Philanthropist Finds the Perfect Way to Honor His Mother

For decades Thom H. Spike Terwilliger has been looking for just the right place to honor his mother’s name with a research endowment. Last year, he found it in the Department of Veterinary Medicine (VetMed) at AGNR. The Barbara Holton Terwilliger Endowed Research Fund will carry on his mother’s legacy of advancing animal husbandry and welfare.

Owner of the American Dairy Goat Association pedigreed farm, RaGoChi Bend, Barbara Holton Terwilliger (1935-1983) was affectionately known throughout the Cooperative Extension system as the “goat lady.” Shewas a recognized leader and advocate for the dairy goat industry in the Northeast from New York to Connecticut.

“My mother was a humble and self-less woman who didn’t go to college,” Terwilliger explains. “She raised a large family and ran the farm. Having her name on campus is incredibly meaningful to her success and how her legacy will continue through research in an area that she was passionate about.”

After learning about the scope of VetMed’s work, from genetics to infectious disease and biomedical science, he saw a synergy and a connection with his mother who devoted so much of her life to animals.

“It’s incredibly exciting to be a small part of this program,” he said. “I’ve had the honor of naming four endowments after others. This is certainly the most personal and one that honors the woman who is single-handedly responsible for my being adopted those many years ago from a land far away.”
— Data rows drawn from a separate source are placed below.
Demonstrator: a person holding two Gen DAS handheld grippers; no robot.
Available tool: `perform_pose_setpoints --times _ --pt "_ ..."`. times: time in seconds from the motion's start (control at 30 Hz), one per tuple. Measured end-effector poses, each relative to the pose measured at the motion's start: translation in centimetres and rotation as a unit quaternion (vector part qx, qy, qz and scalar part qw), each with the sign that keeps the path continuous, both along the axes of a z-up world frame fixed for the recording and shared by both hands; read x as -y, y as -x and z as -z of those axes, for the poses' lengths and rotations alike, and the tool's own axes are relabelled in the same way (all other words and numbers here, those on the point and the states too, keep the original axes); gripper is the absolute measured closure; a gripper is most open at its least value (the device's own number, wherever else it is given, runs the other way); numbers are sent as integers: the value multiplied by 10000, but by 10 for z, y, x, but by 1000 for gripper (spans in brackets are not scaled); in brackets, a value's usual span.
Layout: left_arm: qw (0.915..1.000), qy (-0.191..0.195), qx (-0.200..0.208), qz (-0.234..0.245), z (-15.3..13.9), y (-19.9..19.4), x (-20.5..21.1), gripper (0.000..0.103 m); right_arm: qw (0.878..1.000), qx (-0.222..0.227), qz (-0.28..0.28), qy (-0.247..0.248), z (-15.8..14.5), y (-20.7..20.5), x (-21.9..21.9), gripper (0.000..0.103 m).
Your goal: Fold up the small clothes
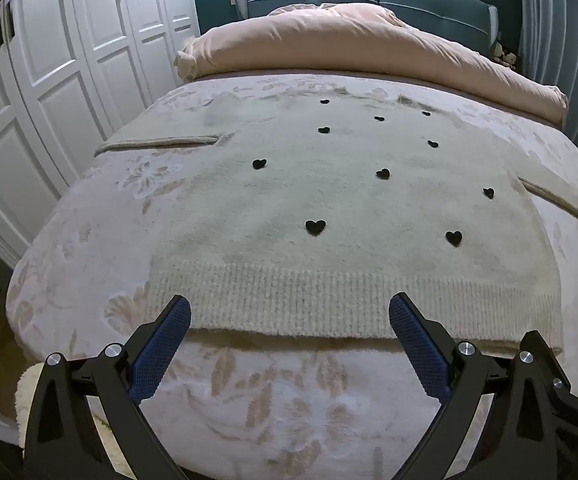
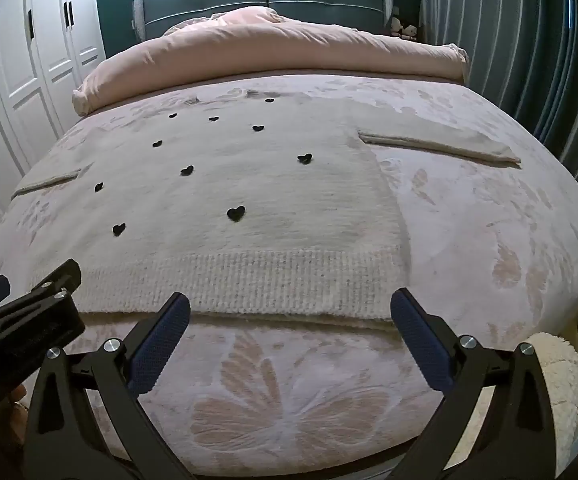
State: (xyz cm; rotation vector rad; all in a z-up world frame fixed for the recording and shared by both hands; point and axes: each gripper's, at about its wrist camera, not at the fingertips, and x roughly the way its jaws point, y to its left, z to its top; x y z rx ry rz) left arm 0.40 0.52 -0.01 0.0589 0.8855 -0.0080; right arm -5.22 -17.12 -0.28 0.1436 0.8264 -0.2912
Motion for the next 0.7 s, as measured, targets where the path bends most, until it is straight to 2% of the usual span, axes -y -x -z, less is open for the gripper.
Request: perform_pose_setpoints --times 0.7 --pt "10000 -60 3 -24 4 3 4 5 10000 -16 27 29 1 0 -3 5"
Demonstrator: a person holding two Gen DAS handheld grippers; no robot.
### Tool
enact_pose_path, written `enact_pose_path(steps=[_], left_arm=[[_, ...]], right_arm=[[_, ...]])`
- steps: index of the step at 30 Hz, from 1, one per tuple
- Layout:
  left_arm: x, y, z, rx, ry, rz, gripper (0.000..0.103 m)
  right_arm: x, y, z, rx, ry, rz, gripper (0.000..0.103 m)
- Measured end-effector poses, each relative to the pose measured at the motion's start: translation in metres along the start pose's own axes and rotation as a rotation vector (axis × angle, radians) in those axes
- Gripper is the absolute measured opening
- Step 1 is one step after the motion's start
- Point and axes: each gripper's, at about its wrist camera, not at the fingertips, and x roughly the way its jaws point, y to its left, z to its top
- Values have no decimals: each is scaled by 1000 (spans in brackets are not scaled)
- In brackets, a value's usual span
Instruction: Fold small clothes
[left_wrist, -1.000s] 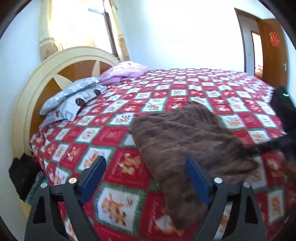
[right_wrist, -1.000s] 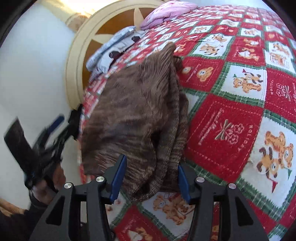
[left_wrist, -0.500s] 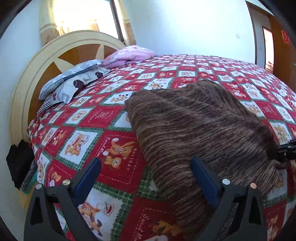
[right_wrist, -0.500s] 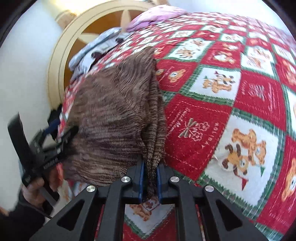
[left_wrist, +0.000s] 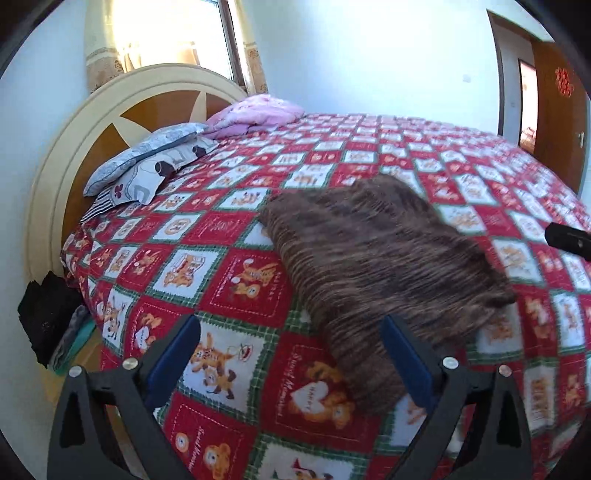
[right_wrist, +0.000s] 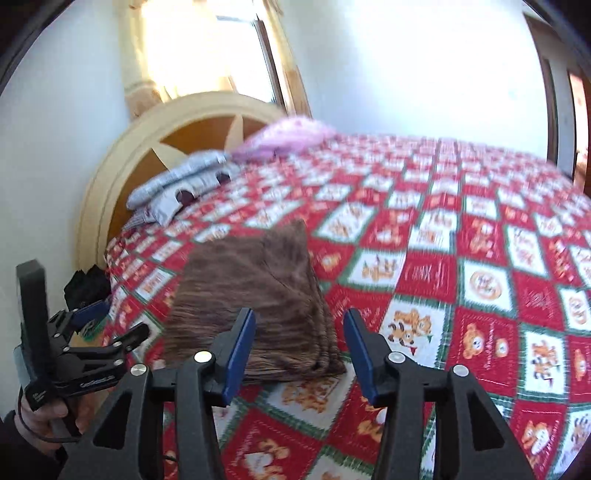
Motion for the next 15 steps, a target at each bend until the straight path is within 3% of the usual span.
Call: enact_pose_path(steps=[7, 15], left_arm=[[-34, 0, 10, -23, -85, -59, 101], [-53, -2, 16, -23, -141, -59, 101]], right_arm=[[-41, 26, -2, -65, -66, -28, 55], [-58, 37, -5, -113, -88, -24, 56]])
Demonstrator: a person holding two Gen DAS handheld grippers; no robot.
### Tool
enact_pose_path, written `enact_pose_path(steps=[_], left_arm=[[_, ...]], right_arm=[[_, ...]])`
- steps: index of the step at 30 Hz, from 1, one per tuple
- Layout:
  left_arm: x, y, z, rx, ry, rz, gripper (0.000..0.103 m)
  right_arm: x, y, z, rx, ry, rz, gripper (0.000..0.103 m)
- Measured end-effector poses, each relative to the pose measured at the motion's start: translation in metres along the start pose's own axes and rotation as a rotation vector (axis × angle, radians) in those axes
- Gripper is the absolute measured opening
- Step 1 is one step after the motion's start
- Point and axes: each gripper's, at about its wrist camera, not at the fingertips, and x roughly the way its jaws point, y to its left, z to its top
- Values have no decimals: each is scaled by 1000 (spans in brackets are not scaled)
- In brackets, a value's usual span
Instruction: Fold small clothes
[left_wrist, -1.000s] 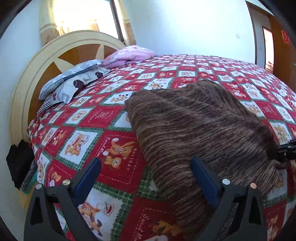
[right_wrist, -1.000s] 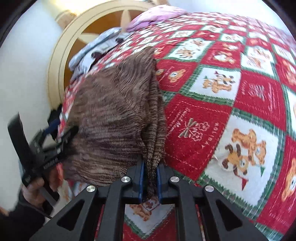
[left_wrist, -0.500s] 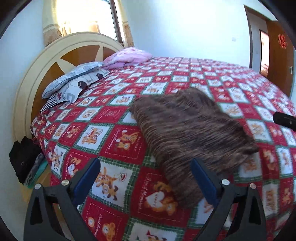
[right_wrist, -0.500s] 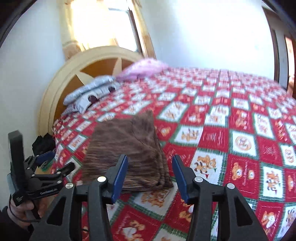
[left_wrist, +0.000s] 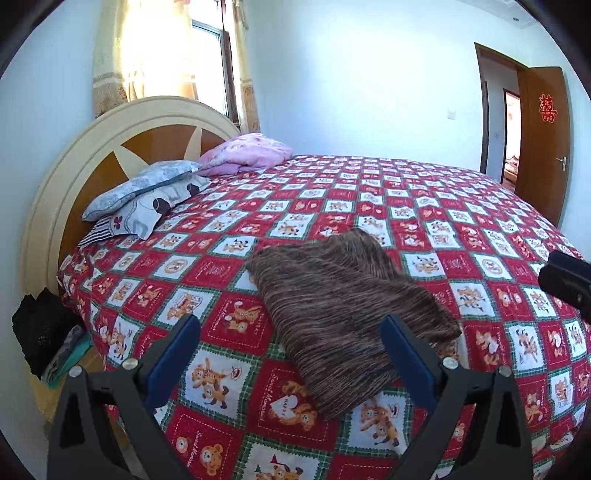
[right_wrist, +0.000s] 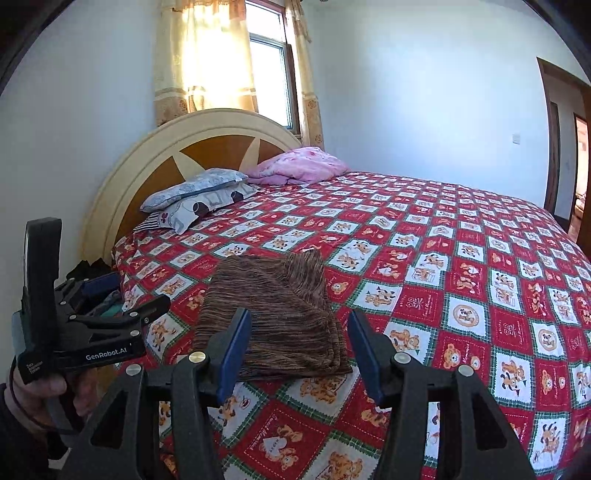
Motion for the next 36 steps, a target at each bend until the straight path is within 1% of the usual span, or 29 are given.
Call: enact_pose_path(steps=[12, 18, 36], left_arm=[[-9, -2, 2, -4, -18, -7, 101], [-11, 1, 3, -16, -19, 0, 101], [-12, 5, 5, -16, -29, -3, 101]], right_arm=[[3, 12, -1, -20, 16, 16, 56], [-3, 15, 1, -34, -2, 12, 57], [-8, 15, 1, -36, -13, 14, 59]])
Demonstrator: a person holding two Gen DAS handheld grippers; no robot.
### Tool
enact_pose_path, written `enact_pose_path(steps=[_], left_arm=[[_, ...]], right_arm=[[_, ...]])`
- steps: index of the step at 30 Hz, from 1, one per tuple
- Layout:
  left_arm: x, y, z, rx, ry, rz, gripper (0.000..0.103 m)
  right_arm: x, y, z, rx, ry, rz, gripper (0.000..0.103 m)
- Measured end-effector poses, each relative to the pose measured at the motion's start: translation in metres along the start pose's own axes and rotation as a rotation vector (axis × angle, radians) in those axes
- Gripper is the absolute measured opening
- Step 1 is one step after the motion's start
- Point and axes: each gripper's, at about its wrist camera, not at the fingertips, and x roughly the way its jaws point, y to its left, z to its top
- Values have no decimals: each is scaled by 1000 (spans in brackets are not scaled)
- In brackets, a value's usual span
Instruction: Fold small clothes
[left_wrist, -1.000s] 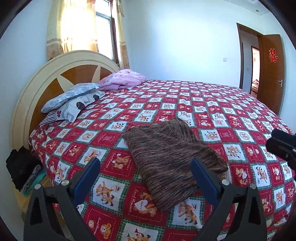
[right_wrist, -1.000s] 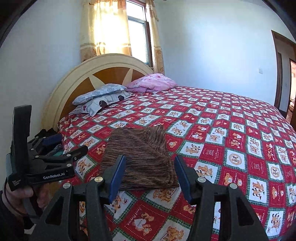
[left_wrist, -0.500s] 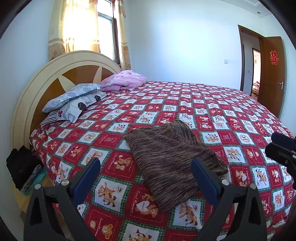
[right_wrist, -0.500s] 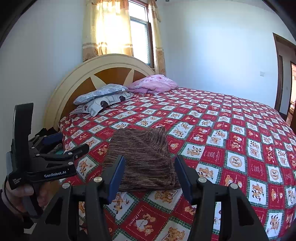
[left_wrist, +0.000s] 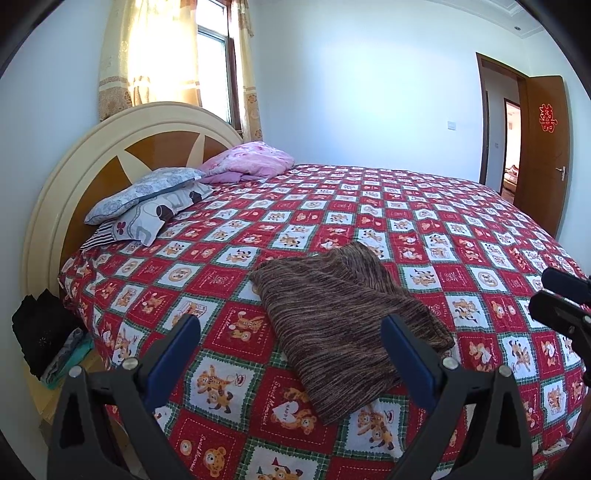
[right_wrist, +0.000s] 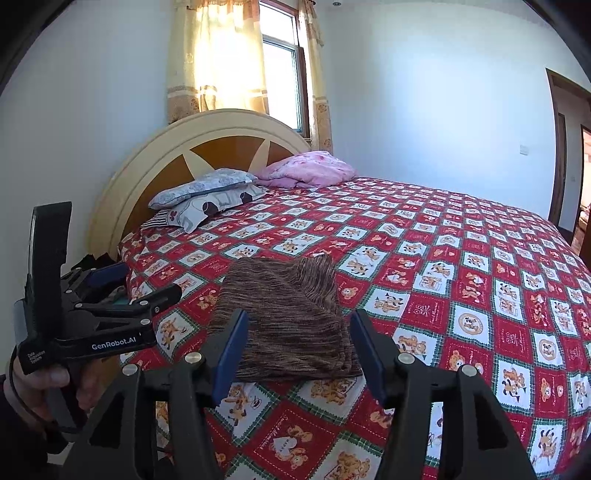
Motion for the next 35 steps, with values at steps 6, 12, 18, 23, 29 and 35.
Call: enact_pose_path(steps=[6, 12, 18, 23, 29, 35], left_arm=[[1, -2, -1, 4, 5, 0, 101], [2, -3, -1, 5, 8, -2, 101], [6, -4, -3, 5, 31, 1, 103], [8, -2, -3, -4, 45, -1, 103], [7, -1, -3, -2, 41, 9, 103], [4, -1, -3, 12, 14, 30, 103]], right_arm=[[-1, -2, 0, 1, -1, 1, 60], [-2, 3, 0, -7, -1, 6, 61], [0, 7, -2, -13, 6, 7, 61], [0, 8, -2, -12, 2, 5, 61], [0, 7, -2, -12, 0, 5, 61], [1, 8, -3, -15, 8, 5, 61]])
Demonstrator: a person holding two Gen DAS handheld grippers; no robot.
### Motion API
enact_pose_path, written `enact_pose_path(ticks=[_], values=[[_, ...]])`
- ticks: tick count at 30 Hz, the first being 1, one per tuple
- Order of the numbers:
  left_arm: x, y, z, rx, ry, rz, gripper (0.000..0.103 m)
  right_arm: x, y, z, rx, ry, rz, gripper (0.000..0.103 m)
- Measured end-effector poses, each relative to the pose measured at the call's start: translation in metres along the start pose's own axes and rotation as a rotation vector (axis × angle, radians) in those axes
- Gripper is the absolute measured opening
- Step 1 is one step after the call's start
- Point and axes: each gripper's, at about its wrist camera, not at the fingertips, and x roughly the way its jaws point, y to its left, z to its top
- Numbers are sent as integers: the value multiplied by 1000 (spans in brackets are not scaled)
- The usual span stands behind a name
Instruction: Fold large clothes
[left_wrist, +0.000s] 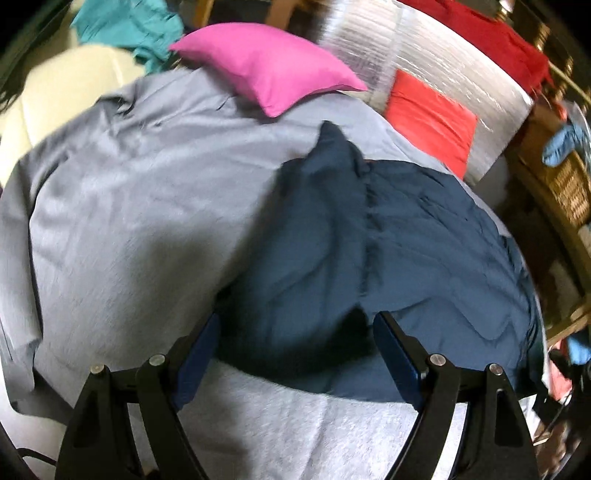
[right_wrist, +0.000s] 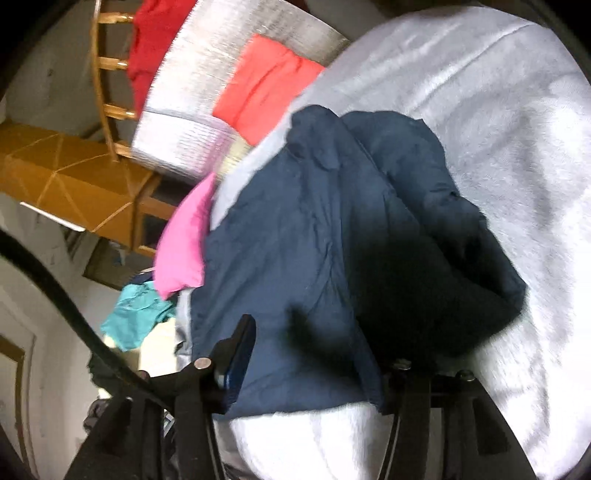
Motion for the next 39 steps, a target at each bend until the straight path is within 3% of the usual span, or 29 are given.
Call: enact_pose_path(ticks=[3,7,12,15,20,21,22,23,24,25,28,31,35,39], values=[[-2,13,-5,-16,35,-36,85,-22,-2,-11,-25,6,8,67],[9,19,-17,-33,151,-85,85,-25,-10,-22,8,46,-1,72],[35,20,-21,-180,248,-157,85,-1,-28,-27,134,75,-38,75],[39,10,-16,-201,217,-158,87,19,-34,-20,201,61,-31,75],[52,-1,-5,-257,176,-220,87,33,-43,-8,283,-18,-20,75],[54,-2,-2,-268,165,-225,86,35,-41,-6,275,-27,-24,71],[55,-3,2,-275,151,-231,84,38,-39,-4,257,-32,-42,55],[54,-5,6,-274,135,-232,74,39,-34,-2,227,-42,-62,48],[53,-8,12,-263,113,-228,65,37,-27,-1,197,-66,-68,45],[52,-11,16,-245,90,-222,62,35,-12,0,127,-100,-76,43],[50,-22,24,-179,41,-183,59,39,15,0,-36,-137,-145,42],[62,-29,17,-142,92,-123,64,58,0,1,6,-74,-228,42],[56,-20,15,-176,123,-134,68,43,-13,5,106,-26,-150,47],[49,-1,26,-215,137,-165,69,1,-29,6,174,-35,-130,50]])
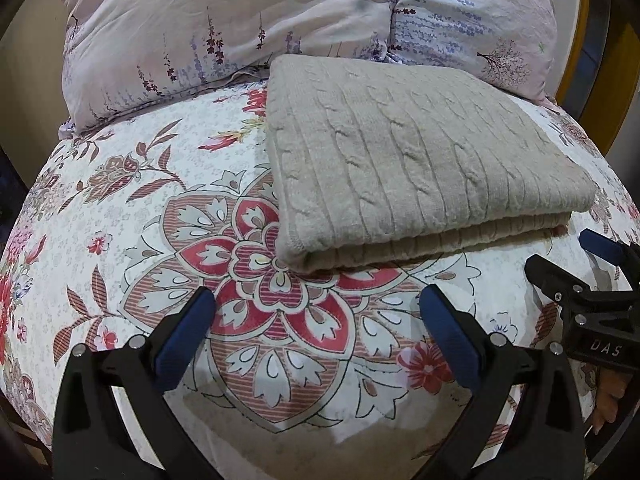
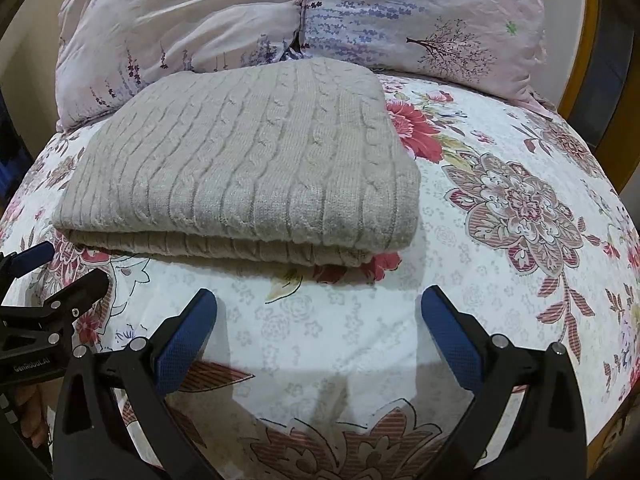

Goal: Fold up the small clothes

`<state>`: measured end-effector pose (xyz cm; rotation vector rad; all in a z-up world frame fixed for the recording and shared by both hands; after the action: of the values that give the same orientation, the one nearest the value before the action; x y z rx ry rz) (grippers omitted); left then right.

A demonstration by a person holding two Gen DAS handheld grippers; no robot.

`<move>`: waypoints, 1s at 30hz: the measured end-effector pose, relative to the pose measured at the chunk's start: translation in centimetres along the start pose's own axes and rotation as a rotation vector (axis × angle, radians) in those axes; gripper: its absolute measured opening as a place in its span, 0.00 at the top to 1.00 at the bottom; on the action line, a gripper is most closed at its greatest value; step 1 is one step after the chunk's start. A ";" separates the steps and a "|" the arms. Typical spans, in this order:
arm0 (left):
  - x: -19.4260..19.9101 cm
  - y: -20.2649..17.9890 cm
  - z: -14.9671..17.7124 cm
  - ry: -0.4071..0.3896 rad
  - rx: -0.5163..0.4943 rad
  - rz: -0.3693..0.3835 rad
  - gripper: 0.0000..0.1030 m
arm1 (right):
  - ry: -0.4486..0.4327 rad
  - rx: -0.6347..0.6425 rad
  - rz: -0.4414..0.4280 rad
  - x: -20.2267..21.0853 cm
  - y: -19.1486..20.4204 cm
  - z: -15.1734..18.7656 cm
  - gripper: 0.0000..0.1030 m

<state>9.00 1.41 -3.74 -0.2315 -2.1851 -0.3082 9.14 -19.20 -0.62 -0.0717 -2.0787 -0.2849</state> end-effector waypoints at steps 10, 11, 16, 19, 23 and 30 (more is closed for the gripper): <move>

Terwilliger’s mom grew up in the Catskills in New York, then, when the family settled in upstate New York they ultimately adopted six children. Five of them, including Terwilliger, were adopted from Korea through the Holt Adoption Agency, which his mother read about in Reader’s Digest magazine in the late 1950s.

Terwilliger grew up on the family goat farm and eventually made his way to the military and then the Federal Government, where he retired as a senior executive at the Federal Deposit Insurance Corporation (FDIC).

His autobiographical podcast, The Boy in the Trash Can, is heard in 58 countries around the world. He has several named endowments at four other institutions, including The College of William & Mary, where he earned his Ed.D., the University of Texas at Austin, George Mason
University, and Hanover College.

Along with the endowment, the seminar room inside VetMed’s research intensive building has been named after his mother.

“Naming the seminar room was icing on the cake,” Terwilliger said. “Everyone who has a philanthropic agenda does so with the hope that their passion will make an impact. At Maryland, that hope is a promise—a promise to advance science and the field of veterinary medicine well beyond Maryland.